Adrian Lawrence FCA — Founder, FD Capital
Fellow of the ICAEW | ICAEW Verified Fellow | Placing oil and gas finance leaders since 2018

Adrian’s ICAEW qualification and eight years placing senior finance executives into UK businesses gives FD Capital specific credibility in the oil and gas sector. We work across the full scale of the UK energy market — from listed North Sea operators with £500m+ revenues and active M&A pipelines, through PE-backed acquisition vehicles consolidating mature UKCS fields, to oilfield services businesses providing drilling, subsea, and well-intervention services, and emerging energy transition players bridging traditional hydrocarbons into hydrogen, CCS, and offshore wind. Every mandate is assessed against the specific technical profile required — upstream operator vs services, JV operator vs non-operator, listed vs PE-backed, UK-only vs international operations. Our network includes ICAEW, ACCA, and CIMA-qualified candidates with direct oil and gas Finance Director or CFO experience, many with prior Big 4 energy practice backgrounds.
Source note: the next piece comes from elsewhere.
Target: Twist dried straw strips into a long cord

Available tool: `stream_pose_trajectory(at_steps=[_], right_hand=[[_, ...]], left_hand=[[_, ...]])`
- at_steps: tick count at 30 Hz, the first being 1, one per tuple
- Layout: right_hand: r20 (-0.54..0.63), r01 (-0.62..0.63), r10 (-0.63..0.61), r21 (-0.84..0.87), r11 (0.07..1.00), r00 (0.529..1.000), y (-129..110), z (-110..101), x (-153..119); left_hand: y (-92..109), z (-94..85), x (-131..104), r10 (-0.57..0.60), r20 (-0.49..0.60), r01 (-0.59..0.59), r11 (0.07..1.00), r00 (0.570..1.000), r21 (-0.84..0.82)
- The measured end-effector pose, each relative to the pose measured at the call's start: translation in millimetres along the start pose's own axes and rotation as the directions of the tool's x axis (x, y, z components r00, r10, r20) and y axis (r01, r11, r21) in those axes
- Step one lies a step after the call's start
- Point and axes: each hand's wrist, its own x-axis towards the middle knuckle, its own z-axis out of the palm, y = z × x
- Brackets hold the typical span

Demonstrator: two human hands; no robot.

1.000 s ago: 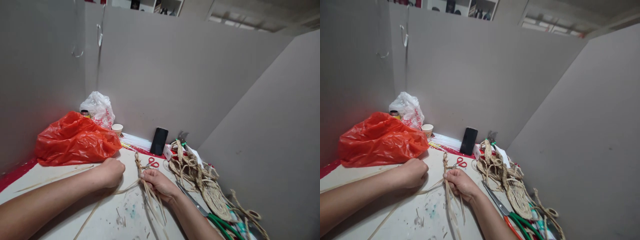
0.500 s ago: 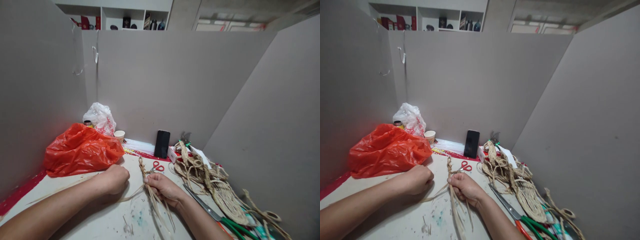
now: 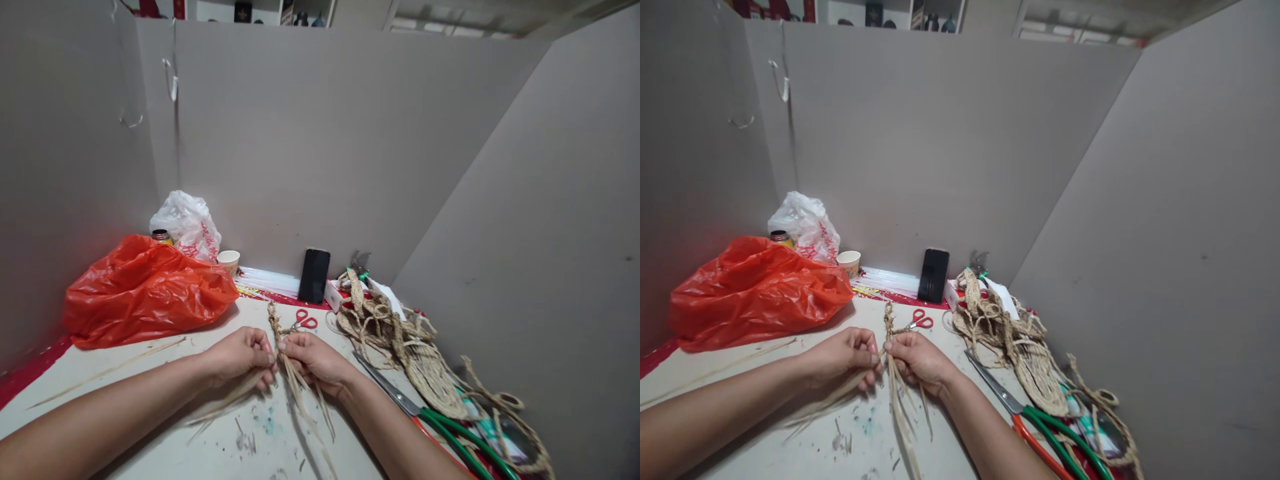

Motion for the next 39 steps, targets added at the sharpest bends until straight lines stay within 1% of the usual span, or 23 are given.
stream_pose_trajectory(at_steps=[4,9,11,14,16,18,21,24,27,30,33,39], right_hand=[[-0.003,0.002,-0.002,0.013,1.000,1.000,0.1,0.6,0.4],[-0.005,0.001,-0.001,0.036,0.999,1.000,0.1,1.0,0.2],[-0.010,0.001,0.000,0.029,1.000,1.000,0.2,1.2,0.0],[-0.016,0.014,-0.014,0.016,1.000,1.000,0.6,2.3,0.1],[-0.013,0.018,-0.018,-0.002,1.000,1.000,1.2,3.8,0.7],[-0.022,0.024,-0.025,-0.021,0.999,0.999,1.9,5.7,1.4],[-0.066,0.040,-0.043,-0.045,0.998,0.997,2.1,8.7,1.9],[-0.118,0.053,-0.062,-0.076,0.996,0.991,0.6,11.0,0.9],[-0.147,0.063,-0.074,-0.079,0.995,0.986,-1.4,12.4,-0.5],[-0.166,0.058,-0.064,-0.044,0.997,0.984,-1.7,13.1,-0.4],[-0.200,0.056,-0.057,-0.011,0.998,0.978,0.1,13.9,1.1],[-0.271,0.024,-0.012,0.040,0.999,0.962,4.9,20.3,3.2]], left_hand=[[6.5,-3.8,3.8,0.007,-0.070,0.000,0.996,0.998,0.087],[5.6,-5.1,5.7,-0.029,-0.057,0.035,0.994,0.998,0.107],[2.7,-4.2,6.2,-0.051,-0.046,0.054,0.997,0.998,0.057],[-1.2,-2.5,6.8,-0.070,-0.023,0.068,0.995,0.997,-0.070],[-2.5,-2.1,7.4,-0.085,-0.010,0.084,0.994,0.996,-0.073],[-2.7,-2.6,8.0,-0.110,-0.024,0.110,0.994,0.994,-0.021],[-1.5,-4.5,8.5,-0.104,-0.063,0.107,0.992,0.993,0.062],[0.6,-6.4,7.8,-0.060,-0.069,0.069,0.989,0.996,0.130],[2.5,-7.7,7.5,-0.041,-0.081,0.053,0.986,0.996,0.160],[3.3,-8.7,8.2,-0.040,-0.087,0.053,0.986,0.995,0.157],[2.9,-9.4,9.1,-0.039,-0.089,0.050,0.991,0.995,0.120],[1.3,-9.9,11.5,-0.091,-0.124,0.098,0.994,0.988,0.054]])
“FD Capital delivered our CFO shortlist in nine days. Every candidate had direct UKCS operator experience, understood the Ring Fence tax architecture without briefing, and had the JV accounting depth we needed. We made an offer from that shortlist.”

— Chairman, PE-backed North Sea operator


What Makes Oil and Gas Finance Director Recruitment Different

The Finance Director of an oil and gas business operates in a technical environment shared by no other industry. The combination of reserves-based accounting, long-duration asset retirement obligations, complex JV structures, commodity-linked revenues, and a sector-specific tax architecture means generalist finance leadership typically cannot land at senior level without direct sector experience.

Reserves reporting and IFRS 6

Oil and gas operators account for exploration and evaluation expenditure under IFRS 6, which provides specific treatment for costs incurred before technical feasibility and commercial viability of extracting mineral resources are demonstrated. The Finance Director oversees the capitalisation policy, the impairment triggers (particularly the transition from E&E assets to development assets), and the disclosure of proven, probable, and possible reserves in the annual report. Reserves reporting is typically audited to a separate standard (such as SPE-PRMS) by specialist reservoir engineers, with the Finance Director coordinating between the technical reserves report and the financial statements.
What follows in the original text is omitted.